Personal information
- Full name: Alexis N'Gambi
- Date of birth: 20 January 1982 (age 43)
- Place of birth: Esaka, Cameroon
- Height: 1.84 m (6 ft 0 in)
- Position(s): Defender

Youth career
- Kadji Sports Academy

Senior career*
- Years: Team / Apps / (Gls)
- 1999–2002: Strasbourg B / 50 / (1)
- 2001–2003: Strasbourg / 0 / (0)
- 2002–2003: → Gueugnon (loan) / 26 / (0)
- 2003–2005: Gueugnon / 67 / (0)
- 2005–2008: Montpellier / 73 / (3)
- 2008: Partizan / 2 / (0)
- 2009: Daugava / 6 / (0)
- 2009: Panthrakikos / 6 / (0)
- Total:  / 230 / (4)

International career
- 2001: Cameroon U21
- 2003: Cameroon U23
- 2008: Cameroon / 1 / (0)

= Alexis N'Gambi =

Cameroonian footballer (born 1982)

Alexis N'Gambi (born 20 January 1982) is a Cameroonian former professional footballer who played as a defender.

==Club career==
After starting out at the Kadji Sports Academy in his native country, N'Gambi moved to France and signed with Strasbourg in 1999. He spent three seasons with the club's B team, failing to make any league appearances for the senior side. However, N'Gambi made his official debut for Strasbourg in the 2001 Trophée des Champions, playing the entire match as the team lost 1–4 to Nantes.

In the summer of 2002, N'Gambi was loaned to Ligue 2 club Gueugnon. He eventually signed for the club on a permanent basis in 2003. After two more seasons there, N'Gambi switched to fellow league club Montpellier. He was a regular member of the team's defensive line over the following three years, making 73 league appearances and scoring three goals.

In June 2008, N'Gambi agreed transfer to Serbian club Partizan, on a three-year contract. He struggled to make an impression at the club, appearing in only two league games, before being released in the 2009 winter transfer window. Shortly after, N'Gambi joined Latvian club Daugava. He switched clubs and countries again in July 2009, this time joining Greek club Panthrakikos.

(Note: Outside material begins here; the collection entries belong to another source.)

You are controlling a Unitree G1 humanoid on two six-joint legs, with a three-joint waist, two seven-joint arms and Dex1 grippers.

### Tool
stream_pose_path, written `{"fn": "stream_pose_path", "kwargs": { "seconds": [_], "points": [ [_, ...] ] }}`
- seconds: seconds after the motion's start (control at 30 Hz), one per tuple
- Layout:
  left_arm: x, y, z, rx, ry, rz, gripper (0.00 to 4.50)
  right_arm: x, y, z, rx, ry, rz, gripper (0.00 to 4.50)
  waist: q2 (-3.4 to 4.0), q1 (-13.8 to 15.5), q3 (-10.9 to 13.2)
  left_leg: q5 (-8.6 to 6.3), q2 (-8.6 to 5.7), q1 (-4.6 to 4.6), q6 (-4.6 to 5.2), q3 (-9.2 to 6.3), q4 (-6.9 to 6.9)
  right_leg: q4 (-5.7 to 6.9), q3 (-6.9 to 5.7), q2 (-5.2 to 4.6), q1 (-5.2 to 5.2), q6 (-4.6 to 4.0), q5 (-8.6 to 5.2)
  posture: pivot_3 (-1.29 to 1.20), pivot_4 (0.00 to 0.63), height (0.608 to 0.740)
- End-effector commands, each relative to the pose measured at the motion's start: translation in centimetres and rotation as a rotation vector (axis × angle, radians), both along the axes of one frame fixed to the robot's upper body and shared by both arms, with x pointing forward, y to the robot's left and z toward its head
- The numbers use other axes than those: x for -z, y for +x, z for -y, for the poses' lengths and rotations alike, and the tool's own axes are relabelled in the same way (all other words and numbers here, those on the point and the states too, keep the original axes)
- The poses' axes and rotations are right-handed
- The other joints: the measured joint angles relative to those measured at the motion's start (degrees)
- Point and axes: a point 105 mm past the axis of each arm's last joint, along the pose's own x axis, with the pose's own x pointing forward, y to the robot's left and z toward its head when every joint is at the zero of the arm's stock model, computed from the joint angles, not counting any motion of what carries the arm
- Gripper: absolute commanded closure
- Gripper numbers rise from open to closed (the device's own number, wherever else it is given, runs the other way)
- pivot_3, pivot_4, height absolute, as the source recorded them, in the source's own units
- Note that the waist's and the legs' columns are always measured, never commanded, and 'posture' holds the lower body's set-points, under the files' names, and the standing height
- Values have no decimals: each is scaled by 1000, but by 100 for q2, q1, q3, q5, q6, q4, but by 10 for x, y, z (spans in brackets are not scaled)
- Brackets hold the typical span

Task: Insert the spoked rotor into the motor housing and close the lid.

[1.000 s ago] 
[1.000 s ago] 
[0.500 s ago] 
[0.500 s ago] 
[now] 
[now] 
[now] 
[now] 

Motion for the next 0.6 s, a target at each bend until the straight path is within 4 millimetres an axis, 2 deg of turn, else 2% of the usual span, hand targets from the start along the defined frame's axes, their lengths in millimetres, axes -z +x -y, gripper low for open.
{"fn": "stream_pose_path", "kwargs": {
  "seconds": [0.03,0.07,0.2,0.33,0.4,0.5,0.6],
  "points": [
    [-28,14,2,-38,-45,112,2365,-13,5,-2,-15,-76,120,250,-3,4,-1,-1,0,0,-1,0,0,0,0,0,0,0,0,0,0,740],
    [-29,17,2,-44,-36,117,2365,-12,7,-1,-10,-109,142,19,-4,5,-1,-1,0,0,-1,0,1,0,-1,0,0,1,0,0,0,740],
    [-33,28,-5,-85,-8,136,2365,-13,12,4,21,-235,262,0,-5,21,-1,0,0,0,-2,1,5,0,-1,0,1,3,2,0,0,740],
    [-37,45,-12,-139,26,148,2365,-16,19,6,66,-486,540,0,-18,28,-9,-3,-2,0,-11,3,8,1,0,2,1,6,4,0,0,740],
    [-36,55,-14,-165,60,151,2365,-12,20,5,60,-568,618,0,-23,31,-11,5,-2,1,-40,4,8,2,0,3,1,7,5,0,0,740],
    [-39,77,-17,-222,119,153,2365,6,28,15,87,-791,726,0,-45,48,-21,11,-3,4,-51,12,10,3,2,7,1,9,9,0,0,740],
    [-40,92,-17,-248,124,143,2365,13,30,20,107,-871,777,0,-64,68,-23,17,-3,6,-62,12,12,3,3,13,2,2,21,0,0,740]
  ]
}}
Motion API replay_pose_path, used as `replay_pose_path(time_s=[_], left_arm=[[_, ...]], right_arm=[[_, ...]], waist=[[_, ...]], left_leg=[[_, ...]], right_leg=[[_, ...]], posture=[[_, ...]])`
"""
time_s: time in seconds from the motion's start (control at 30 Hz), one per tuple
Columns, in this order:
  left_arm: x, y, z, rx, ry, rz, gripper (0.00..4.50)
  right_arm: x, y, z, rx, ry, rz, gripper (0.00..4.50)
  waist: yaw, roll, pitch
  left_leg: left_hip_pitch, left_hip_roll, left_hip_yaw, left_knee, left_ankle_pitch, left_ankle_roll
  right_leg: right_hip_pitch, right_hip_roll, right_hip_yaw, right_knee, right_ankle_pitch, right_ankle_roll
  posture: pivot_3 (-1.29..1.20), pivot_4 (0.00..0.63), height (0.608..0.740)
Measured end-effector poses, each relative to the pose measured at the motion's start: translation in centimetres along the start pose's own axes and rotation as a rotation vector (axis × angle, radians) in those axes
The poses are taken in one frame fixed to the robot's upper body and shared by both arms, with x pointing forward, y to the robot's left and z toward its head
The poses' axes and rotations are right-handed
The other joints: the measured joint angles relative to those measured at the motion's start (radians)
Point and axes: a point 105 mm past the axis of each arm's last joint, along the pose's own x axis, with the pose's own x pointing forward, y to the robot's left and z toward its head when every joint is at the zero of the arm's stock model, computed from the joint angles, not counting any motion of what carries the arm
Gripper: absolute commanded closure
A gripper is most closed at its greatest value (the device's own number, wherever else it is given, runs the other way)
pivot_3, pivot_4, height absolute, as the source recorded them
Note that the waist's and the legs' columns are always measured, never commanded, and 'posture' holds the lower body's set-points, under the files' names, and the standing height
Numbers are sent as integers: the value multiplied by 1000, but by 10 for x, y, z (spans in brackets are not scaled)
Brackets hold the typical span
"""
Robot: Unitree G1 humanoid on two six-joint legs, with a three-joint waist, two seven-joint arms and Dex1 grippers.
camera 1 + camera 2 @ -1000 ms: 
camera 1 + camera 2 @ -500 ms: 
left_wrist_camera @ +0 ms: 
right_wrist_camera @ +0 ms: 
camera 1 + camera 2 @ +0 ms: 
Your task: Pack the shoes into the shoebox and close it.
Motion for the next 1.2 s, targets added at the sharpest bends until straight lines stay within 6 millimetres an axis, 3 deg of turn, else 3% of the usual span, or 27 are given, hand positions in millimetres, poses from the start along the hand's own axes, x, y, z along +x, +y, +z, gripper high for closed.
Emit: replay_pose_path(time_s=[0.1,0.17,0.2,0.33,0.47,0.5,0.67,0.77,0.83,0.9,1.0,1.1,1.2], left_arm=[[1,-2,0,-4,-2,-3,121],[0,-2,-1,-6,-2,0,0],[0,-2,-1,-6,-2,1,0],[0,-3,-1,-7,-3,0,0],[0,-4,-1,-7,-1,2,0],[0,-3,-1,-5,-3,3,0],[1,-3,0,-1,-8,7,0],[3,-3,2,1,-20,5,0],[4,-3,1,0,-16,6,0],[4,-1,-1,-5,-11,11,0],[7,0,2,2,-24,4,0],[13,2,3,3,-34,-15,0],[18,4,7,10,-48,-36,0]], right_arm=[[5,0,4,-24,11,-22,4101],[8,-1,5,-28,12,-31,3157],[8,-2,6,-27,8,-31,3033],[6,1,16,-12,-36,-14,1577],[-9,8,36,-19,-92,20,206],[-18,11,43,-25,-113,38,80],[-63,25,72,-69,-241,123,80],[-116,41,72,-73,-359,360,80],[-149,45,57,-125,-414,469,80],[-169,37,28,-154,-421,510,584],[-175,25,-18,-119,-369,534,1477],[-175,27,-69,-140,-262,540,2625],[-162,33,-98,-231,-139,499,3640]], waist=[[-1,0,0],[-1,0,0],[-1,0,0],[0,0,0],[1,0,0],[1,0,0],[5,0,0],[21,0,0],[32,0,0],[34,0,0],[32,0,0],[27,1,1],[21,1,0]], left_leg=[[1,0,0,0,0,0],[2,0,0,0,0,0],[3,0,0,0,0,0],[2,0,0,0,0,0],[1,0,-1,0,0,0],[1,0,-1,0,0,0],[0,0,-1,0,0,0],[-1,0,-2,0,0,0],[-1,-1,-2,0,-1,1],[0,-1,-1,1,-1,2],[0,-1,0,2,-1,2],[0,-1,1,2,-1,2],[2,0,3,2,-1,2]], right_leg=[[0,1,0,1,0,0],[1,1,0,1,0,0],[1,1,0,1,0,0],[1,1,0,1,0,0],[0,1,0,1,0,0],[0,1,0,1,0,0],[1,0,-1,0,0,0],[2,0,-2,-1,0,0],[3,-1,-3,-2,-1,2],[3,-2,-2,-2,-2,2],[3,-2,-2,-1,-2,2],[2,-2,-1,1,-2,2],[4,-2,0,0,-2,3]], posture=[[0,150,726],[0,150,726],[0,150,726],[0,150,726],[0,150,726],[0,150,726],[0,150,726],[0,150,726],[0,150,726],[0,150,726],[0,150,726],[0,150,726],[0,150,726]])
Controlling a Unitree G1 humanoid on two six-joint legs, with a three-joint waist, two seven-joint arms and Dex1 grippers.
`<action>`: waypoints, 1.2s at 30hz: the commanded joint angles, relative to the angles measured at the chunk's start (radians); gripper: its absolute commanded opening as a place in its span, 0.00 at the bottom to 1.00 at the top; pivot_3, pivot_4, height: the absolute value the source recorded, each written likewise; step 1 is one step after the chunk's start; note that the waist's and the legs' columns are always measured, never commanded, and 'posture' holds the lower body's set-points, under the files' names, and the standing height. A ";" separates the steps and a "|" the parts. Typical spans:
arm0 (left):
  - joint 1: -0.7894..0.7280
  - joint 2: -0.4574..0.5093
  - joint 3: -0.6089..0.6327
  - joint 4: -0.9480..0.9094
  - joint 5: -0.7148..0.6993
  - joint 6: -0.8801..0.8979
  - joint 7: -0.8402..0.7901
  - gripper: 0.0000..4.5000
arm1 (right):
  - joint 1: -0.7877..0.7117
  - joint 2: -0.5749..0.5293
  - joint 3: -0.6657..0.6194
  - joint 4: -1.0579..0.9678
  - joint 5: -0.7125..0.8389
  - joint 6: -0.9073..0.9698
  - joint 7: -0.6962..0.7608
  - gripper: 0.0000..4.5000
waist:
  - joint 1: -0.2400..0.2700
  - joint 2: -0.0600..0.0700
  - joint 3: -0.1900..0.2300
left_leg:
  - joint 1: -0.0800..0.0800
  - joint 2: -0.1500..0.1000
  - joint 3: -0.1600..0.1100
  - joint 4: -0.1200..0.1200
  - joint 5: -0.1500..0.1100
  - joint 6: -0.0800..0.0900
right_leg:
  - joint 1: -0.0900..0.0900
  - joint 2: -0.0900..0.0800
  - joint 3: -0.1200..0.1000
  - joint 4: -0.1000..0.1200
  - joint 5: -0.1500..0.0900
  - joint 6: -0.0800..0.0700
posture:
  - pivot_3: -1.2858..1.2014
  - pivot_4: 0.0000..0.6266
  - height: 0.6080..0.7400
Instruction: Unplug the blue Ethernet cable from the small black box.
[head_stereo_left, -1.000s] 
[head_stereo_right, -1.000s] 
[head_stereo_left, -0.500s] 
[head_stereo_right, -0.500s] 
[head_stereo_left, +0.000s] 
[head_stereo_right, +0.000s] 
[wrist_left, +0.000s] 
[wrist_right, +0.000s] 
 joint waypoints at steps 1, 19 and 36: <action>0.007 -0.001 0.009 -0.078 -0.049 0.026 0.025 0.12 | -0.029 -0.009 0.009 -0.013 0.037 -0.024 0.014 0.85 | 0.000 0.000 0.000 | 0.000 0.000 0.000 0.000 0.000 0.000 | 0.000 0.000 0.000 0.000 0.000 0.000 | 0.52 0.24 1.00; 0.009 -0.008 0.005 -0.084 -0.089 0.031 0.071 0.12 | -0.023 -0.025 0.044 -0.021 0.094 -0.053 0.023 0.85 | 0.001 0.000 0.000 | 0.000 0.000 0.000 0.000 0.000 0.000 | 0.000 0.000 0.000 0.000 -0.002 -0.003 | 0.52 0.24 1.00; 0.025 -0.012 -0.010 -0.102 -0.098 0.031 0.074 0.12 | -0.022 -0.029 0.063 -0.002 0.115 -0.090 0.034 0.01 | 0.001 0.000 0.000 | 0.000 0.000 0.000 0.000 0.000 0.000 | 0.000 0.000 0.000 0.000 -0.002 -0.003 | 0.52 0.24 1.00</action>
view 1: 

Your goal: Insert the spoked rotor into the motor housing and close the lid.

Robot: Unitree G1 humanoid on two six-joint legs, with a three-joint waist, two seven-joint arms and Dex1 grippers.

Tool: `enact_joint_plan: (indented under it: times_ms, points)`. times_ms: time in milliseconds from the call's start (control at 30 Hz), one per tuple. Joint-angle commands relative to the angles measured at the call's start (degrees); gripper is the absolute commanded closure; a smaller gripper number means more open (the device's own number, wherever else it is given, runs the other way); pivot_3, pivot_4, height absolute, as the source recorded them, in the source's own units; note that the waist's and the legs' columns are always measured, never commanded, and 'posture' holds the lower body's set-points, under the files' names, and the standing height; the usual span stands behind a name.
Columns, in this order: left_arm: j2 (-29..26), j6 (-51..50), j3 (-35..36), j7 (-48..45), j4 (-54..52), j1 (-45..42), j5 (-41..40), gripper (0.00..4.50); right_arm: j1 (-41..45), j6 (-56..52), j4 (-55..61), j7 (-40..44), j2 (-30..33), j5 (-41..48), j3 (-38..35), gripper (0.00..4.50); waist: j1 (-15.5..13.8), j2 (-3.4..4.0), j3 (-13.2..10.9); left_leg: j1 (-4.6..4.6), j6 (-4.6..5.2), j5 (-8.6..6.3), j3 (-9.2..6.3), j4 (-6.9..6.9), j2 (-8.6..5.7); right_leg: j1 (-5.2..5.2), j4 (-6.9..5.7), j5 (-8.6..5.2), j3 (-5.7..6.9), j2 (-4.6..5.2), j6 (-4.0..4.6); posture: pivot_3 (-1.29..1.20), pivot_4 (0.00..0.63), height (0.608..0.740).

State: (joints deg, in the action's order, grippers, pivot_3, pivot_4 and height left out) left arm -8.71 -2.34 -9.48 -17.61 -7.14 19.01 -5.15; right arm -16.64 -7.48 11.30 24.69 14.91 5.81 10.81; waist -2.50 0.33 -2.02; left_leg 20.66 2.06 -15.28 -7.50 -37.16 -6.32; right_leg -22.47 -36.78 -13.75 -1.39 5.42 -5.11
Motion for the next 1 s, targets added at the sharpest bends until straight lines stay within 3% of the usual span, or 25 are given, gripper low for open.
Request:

In early 2010, N'Gambi was linked with Romanian club Astra Ploiești, but the deal never went through. He was then linked with Malaysian side Sarawak FA in late 2011, again without official confirmation.

==International career==
In March 2001, N'Gambi was selected to represent Cameroon at the 2001 African Youth Championship. He also played for the Cameroon U23s, as they failed to qualify for the 2004 Summer Olympics.

N'Gambi earned one full international cap for his country on 19 November 2008, in a 2–3 friendly loss to South Africa.